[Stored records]
* * * * *

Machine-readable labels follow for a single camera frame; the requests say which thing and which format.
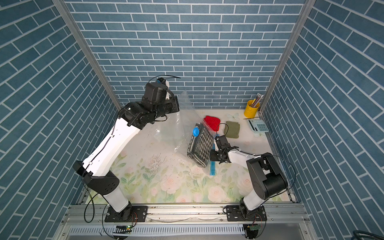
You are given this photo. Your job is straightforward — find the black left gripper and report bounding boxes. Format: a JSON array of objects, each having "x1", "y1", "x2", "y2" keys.
[{"x1": 150, "y1": 95, "x2": 179, "y2": 121}]

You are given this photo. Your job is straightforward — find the black white houndstooth scarf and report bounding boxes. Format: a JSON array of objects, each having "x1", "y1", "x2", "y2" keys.
[{"x1": 187, "y1": 122, "x2": 214, "y2": 168}]

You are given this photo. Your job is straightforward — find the green knitted scarf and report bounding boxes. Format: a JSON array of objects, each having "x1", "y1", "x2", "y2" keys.
[{"x1": 224, "y1": 121, "x2": 241, "y2": 139}]

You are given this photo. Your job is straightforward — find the red knitted scarf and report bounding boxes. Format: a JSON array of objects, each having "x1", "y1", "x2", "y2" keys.
[{"x1": 204, "y1": 116, "x2": 221, "y2": 132}]

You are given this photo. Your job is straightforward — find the clear plastic vacuum bag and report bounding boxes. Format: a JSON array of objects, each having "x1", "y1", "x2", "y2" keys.
[{"x1": 155, "y1": 91, "x2": 215, "y2": 175}]

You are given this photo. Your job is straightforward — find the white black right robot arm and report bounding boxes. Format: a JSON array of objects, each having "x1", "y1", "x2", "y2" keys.
[{"x1": 210, "y1": 136, "x2": 289, "y2": 221}]

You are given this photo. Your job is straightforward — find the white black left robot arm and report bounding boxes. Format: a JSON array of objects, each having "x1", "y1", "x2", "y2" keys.
[{"x1": 73, "y1": 75, "x2": 180, "y2": 222}]

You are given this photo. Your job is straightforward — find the light blue calculator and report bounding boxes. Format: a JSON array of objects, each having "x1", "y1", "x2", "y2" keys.
[{"x1": 248, "y1": 119, "x2": 269, "y2": 133}]

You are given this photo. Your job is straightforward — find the yellow pen holder cup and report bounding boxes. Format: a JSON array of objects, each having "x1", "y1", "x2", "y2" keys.
[{"x1": 244, "y1": 100, "x2": 260, "y2": 119}]

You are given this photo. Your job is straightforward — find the pens in yellow cup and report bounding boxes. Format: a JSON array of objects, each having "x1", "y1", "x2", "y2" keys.
[{"x1": 251, "y1": 94, "x2": 264, "y2": 108}]

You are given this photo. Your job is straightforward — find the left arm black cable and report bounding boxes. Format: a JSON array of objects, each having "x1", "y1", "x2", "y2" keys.
[{"x1": 148, "y1": 74, "x2": 181, "y2": 83}]

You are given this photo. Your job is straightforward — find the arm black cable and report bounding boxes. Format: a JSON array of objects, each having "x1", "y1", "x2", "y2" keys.
[
  {"x1": 216, "y1": 122, "x2": 229, "y2": 137},
  {"x1": 148, "y1": 74, "x2": 181, "y2": 83}
]

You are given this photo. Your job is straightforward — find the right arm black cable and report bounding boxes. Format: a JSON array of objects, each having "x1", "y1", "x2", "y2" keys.
[{"x1": 216, "y1": 122, "x2": 229, "y2": 137}]

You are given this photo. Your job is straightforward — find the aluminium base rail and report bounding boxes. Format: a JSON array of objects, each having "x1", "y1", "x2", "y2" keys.
[{"x1": 54, "y1": 202, "x2": 317, "y2": 240}]

* * * * *

_TASK GOAL_
Return every entry above exactly. Pictures stay out.

_WRITTEN SOLUTION_
Machine-readable labels follow for a single camera frame; the requests say which thing and which format.
You are given this photo. Your job is straightforward — find the black left gripper and report bounding boxes. Format: a JSON array of objects, each having "x1", "y1", "x2", "y2" keys.
[{"x1": 150, "y1": 95, "x2": 179, "y2": 121}]

You are given this photo. Your job is straightforward — find the black white houndstooth scarf and report bounding boxes. Format: a JSON array of objects, each having "x1", "y1", "x2", "y2" keys.
[{"x1": 187, "y1": 122, "x2": 214, "y2": 168}]

You are given this photo. Your job is straightforward — find the green knitted scarf and report bounding boxes. Format: a JSON array of objects, each having "x1", "y1", "x2", "y2" keys.
[{"x1": 224, "y1": 121, "x2": 241, "y2": 139}]

You are given this photo. Your job is straightforward — find the red knitted scarf and report bounding boxes. Format: a JSON array of objects, each having "x1", "y1", "x2", "y2" keys.
[{"x1": 204, "y1": 116, "x2": 221, "y2": 132}]

You are given this photo. Your job is straightforward — find the clear plastic vacuum bag and report bounding boxes. Format: a JSON array of objects, each having "x1", "y1", "x2", "y2" keys.
[{"x1": 155, "y1": 91, "x2": 215, "y2": 175}]

You are given this photo. Your job is straightforward — find the white black right robot arm and report bounding boxes. Format: a JSON array of objects, each having "x1", "y1", "x2", "y2" keys.
[{"x1": 210, "y1": 136, "x2": 289, "y2": 221}]

You are given this photo. Your job is straightforward — find the white black left robot arm and report bounding boxes. Format: a JSON array of objects, each having "x1", "y1", "x2", "y2" keys.
[{"x1": 73, "y1": 75, "x2": 180, "y2": 222}]

You are given this photo. Your job is straightforward — find the light blue calculator and report bounding boxes. Format: a JSON array of objects, each having "x1", "y1", "x2", "y2" keys.
[{"x1": 248, "y1": 119, "x2": 269, "y2": 133}]

You are given this photo. Your job is straightforward — find the yellow pen holder cup and report bounding boxes. Format: a JSON array of objects, each having "x1", "y1", "x2", "y2" keys.
[{"x1": 244, "y1": 100, "x2": 260, "y2": 119}]

You are given this photo. Your job is straightforward — find the pens in yellow cup and report bounding boxes. Format: a JSON array of objects, each having "x1", "y1", "x2", "y2" keys.
[{"x1": 251, "y1": 94, "x2": 264, "y2": 108}]

You are given this photo. Your job is straightforward — find the left arm black cable and report bounding boxes. Format: a JSON array of objects, each having "x1", "y1", "x2", "y2" keys.
[{"x1": 148, "y1": 74, "x2": 181, "y2": 83}]

You are given this photo. Your job is straightforward — find the arm black cable and report bounding boxes. Format: a JSON array of objects, each having "x1", "y1", "x2", "y2" keys.
[
  {"x1": 216, "y1": 122, "x2": 229, "y2": 137},
  {"x1": 148, "y1": 74, "x2": 181, "y2": 83}
]

You are given this photo. Your job is straightforward — find the right arm black cable and report bounding boxes. Format: a JSON array of objects, each having "x1", "y1", "x2", "y2" keys.
[{"x1": 216, "y1": 122, "x2": 229, "y2": 137}]

You are given this photo. Your job is straightforward — find the aluminium base rail and report bounding boxes. Format: a JSON array of objects, each having "x1", "y1", "x2", "y2" keys.
[{"x1": 54, "y1": 202, "x2": 317, "y2": 240}]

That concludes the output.